* _Provided data_:
----

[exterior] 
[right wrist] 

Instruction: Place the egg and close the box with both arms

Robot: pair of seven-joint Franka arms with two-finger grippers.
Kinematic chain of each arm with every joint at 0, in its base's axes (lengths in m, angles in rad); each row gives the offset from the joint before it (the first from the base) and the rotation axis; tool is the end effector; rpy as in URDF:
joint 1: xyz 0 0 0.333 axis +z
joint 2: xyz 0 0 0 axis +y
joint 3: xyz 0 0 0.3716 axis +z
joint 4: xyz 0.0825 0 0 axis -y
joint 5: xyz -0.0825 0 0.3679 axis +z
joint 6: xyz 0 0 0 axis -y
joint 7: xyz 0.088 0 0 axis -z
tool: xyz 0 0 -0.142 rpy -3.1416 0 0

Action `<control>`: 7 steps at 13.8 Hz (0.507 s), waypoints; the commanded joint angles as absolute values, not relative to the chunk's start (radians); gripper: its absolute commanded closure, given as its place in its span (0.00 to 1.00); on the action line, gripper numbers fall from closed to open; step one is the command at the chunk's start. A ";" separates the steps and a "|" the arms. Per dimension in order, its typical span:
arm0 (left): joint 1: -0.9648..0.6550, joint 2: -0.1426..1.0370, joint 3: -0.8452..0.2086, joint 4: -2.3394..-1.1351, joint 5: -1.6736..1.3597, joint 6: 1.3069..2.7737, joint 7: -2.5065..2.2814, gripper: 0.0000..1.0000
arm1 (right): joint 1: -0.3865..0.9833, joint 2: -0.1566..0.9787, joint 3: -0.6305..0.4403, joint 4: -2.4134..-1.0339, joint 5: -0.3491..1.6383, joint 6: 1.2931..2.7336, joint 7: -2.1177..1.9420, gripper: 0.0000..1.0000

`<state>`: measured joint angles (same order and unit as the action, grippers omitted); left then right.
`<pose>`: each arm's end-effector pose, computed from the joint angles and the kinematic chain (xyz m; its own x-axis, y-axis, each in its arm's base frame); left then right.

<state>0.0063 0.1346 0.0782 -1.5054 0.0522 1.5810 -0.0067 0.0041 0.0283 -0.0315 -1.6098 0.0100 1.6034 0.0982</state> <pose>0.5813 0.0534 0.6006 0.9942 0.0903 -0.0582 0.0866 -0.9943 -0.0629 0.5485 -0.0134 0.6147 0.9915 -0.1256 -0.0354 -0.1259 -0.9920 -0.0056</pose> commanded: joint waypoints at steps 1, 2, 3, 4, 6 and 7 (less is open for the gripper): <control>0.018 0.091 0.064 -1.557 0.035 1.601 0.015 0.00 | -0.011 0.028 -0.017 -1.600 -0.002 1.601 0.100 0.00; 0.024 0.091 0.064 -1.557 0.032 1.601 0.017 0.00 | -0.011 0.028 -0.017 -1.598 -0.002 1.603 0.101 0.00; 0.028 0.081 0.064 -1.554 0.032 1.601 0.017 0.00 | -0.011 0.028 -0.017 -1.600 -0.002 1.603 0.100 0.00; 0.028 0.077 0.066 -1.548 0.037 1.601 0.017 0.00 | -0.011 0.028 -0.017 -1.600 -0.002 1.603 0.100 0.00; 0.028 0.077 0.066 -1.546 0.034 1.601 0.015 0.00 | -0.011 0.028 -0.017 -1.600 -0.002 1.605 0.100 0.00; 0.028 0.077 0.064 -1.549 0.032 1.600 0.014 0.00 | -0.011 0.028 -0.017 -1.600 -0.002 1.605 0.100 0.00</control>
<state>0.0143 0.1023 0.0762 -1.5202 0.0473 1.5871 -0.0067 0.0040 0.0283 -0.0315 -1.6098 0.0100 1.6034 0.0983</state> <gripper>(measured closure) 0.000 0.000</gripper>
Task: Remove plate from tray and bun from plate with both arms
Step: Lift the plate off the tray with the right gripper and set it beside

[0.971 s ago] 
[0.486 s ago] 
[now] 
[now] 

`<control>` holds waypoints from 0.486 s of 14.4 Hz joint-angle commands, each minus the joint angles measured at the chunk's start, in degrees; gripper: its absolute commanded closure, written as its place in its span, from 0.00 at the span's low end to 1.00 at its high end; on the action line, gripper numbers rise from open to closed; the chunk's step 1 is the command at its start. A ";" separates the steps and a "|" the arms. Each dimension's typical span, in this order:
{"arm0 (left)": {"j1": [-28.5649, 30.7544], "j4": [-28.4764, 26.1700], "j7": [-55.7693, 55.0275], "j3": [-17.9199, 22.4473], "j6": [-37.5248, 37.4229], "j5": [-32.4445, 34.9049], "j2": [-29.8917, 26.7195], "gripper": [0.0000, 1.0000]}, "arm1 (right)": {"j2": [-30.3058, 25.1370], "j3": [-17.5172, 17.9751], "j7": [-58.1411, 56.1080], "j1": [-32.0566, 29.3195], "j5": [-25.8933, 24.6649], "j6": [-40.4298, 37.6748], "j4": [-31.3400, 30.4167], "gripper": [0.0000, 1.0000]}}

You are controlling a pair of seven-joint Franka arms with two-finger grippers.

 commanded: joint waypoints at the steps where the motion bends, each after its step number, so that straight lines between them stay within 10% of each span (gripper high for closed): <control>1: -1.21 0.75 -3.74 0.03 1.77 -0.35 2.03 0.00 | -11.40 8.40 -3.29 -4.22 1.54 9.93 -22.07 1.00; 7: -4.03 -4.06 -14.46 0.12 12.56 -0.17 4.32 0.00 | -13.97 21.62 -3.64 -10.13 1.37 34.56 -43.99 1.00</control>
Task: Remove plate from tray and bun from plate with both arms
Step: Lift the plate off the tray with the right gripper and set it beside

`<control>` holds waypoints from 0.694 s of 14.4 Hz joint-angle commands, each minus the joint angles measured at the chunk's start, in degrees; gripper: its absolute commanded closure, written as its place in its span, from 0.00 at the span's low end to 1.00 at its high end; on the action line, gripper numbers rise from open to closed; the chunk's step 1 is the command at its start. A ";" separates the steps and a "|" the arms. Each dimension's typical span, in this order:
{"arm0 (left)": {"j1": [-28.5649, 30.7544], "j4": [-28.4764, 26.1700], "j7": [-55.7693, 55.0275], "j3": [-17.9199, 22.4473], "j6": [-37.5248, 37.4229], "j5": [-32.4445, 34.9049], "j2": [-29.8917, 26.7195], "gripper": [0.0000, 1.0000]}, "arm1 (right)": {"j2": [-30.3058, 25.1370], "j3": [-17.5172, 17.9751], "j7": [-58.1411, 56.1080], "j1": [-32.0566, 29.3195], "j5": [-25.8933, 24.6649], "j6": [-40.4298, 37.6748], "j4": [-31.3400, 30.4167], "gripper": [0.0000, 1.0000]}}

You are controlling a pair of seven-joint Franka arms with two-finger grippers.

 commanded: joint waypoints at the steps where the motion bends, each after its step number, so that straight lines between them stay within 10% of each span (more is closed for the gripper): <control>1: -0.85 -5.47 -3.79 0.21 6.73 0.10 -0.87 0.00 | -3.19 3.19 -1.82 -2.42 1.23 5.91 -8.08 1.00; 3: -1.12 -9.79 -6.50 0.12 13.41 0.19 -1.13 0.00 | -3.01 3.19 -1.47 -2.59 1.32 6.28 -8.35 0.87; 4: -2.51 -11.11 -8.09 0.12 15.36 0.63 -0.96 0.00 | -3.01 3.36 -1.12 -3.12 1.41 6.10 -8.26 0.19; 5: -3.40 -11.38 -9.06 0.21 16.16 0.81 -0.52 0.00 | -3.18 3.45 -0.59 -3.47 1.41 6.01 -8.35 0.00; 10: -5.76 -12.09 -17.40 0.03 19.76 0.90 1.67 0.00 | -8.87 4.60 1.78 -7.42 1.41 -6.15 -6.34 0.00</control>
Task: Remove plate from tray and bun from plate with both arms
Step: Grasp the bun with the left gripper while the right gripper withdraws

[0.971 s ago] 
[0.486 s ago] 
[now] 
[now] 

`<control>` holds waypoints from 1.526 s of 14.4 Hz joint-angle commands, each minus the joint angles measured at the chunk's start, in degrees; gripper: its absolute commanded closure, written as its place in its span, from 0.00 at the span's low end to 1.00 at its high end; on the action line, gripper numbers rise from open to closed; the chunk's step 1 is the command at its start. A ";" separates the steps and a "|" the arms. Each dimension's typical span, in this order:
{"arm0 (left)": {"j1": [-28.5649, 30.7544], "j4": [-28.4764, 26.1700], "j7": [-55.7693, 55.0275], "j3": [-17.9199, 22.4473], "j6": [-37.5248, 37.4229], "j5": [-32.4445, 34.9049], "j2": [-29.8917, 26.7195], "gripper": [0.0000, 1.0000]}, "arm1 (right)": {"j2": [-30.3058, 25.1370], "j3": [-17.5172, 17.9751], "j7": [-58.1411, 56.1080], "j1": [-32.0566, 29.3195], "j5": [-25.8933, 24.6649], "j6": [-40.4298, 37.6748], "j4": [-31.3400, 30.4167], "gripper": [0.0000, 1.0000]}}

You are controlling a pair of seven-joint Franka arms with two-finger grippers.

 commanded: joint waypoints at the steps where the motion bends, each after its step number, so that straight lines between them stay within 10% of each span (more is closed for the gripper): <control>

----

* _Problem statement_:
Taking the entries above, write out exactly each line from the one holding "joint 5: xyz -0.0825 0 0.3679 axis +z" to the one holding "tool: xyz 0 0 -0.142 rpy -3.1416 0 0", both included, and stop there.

* _Answer section_:
joint 5: xyz -0.0825 0 0.3679 axis +z
joint 6: xyz 0 0 0 axis -y
joint 7: xyz 0.088 0 0 axis -z
tool: xyz 0 0 -0.142 rpy -3.1416 0 0

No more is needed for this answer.